Go to /etc/systemd/system . Write a file elastisearch-feluda.service:

[Unit]
Description=Elastic Search Feluda Daemon
After=docker.service
Requires=docker.service

[Service]
Restart=always
User=root
Group= #name of user
# Shutdown container (if running) when unit is stopped
ExecStartPre=/usr/bin/docker-compose -f /path/to/tattle-api/docker-compose.yml down
# Start container when unit is started
ExecStart=/usr/bin/docker-compose -f /path/to/tattle-api/docker-compose.yml up
# Stop container when unit is stopped
ExecStop=/usr/bin/docker-compose -f /path/to/tattle-api/docker-compose.yml down

[Install]
WantedBy=multi-user.target

Using this service , the elasticsearch single node feluda containers will start on their own if the machine restarts .

Enable the elasticsearch service

$ sudo systemctl enable elasticsearch-feluda.service

$ sudo systemctl enable elasticsearch-feluda.service
#sudo systemctl stop elasticsearch-feluda.service
#sudo systemctl disable elasticsearch-feluda.service

$ sudo systemctl status elasticsearch-feluda.service

Configure Automatic Backup and Restore feature

We use Boto3

The AWS SDK for Python (Boto3) to create, configure, and manage AWS services, such as Amazon Elastic Compute Cloud (Amazon EC2) and Amazon Simple Storage Service (Amazon S3).

$ pip install boto3 #install python 3.6 or later

Backup Data

backup.py:

import boto3
from botocore.client import Config
from datetime import datetime
import shutil

ACCESS_KEY_ID = ''
ACCESS_SECRET_KEY = ''
BUCKET_NAME = ''

path_to_backup = ""

s3 = boto3.resource(
    's3',
    aws_access_key_id=ACCESS_KEY_ID,
    aws_secret_access_key=ACCESS_SECRET_KEY,
    config=Config(signature_version='s3v4')
)

time_stamp = datetime.now().strftime("%Y_%m_%d-%I_%M_%S_%p")

backup_filename = "backup_" + time_stamp

shutil.make_archive('/path/to/backup/'+backup_filename,'zip',path_to_backup)
key_path = "kosh-es/"+backup_filename+".zip"

s3.meta.client.upload_file(backup_filename, BUCKET_NAME, key_path)

Run as $python3 backup.py

Restore Data

restore.py:

import boto3
from botocore.client import Config

ACCESS_KEY_ID = ''
ACCESS_SECRET_KEY = ''
BUCKET_NAME = ''

path_to_restore =  ""
key_path = ""

s3 = boto3.resource(
    's3',
    aws_access_key_id=ACCESS_KEY_ID,
    aws_secret_access_key=ACCESS_SECRET_KEY,
    config=Config(signature_version='s3v4')
)
s3.meta.client.download_file(BUCKET_NAME, key_path, path_to_restore)

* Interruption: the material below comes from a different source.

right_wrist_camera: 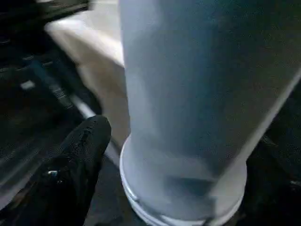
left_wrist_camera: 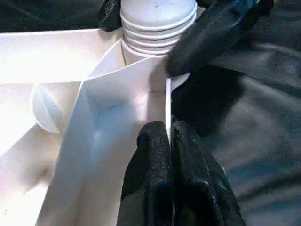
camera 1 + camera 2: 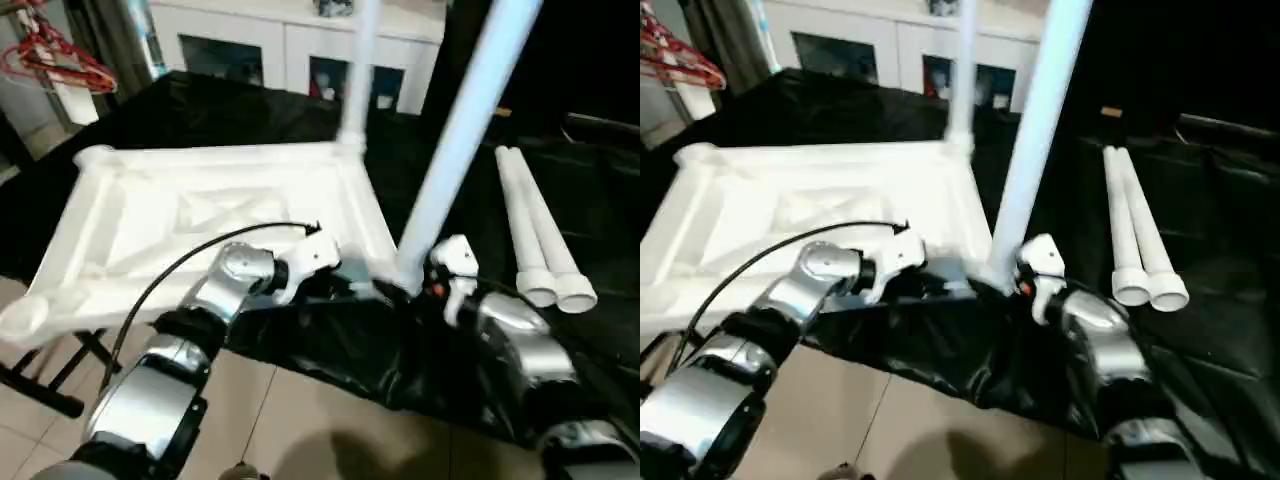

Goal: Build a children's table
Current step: Rotate leg to tighten

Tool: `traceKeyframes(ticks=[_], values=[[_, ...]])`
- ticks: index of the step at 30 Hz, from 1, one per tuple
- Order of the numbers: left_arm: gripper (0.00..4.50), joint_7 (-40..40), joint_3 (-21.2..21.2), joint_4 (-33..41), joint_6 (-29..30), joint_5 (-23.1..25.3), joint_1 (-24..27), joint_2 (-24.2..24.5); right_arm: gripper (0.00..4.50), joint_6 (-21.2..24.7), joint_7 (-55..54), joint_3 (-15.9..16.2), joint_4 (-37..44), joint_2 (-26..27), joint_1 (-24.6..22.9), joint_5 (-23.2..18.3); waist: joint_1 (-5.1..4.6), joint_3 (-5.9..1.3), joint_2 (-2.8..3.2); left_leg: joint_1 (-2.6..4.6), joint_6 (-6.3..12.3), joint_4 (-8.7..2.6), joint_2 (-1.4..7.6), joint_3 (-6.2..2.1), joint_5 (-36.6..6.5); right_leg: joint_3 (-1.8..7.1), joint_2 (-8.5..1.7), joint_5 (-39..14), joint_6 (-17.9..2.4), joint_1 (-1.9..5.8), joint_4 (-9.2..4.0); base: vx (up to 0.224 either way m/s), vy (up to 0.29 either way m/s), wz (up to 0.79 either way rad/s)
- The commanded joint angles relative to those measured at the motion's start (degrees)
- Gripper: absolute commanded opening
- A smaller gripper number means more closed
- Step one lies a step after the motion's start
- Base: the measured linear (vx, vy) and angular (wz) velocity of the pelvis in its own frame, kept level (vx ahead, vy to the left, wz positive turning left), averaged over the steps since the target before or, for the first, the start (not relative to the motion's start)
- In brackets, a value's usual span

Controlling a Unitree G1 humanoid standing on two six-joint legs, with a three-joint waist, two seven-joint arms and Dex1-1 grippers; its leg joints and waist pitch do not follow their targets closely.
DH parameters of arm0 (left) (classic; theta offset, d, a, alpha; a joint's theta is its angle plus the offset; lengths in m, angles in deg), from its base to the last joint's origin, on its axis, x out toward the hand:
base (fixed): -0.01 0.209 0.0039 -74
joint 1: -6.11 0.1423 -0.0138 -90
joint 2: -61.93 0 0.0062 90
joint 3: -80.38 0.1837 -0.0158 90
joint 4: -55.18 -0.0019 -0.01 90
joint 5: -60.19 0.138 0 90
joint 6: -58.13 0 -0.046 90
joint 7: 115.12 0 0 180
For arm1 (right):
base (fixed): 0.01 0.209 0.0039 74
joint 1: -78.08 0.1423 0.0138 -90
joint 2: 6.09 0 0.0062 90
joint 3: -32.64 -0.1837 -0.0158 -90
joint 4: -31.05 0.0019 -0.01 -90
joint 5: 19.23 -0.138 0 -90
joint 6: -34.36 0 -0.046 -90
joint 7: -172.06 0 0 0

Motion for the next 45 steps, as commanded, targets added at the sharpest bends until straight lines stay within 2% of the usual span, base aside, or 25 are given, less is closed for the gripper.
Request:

Run as $python3 restore.py

What's Left?

  1. In Restore Data, restore.py takes in the name of the file to be restored, statically . Whereas I want to make it dynamic by letting it input the name of the file to restored. Like : python3 restore.py filename

  2. In Backup Data, we zip the file/folder to be backed up before sending it over to the Amazon S3 bucket in backup.py. So corresponding to that, restore.py requires that it unzips the file to be restored after it downloads the file from the bucket.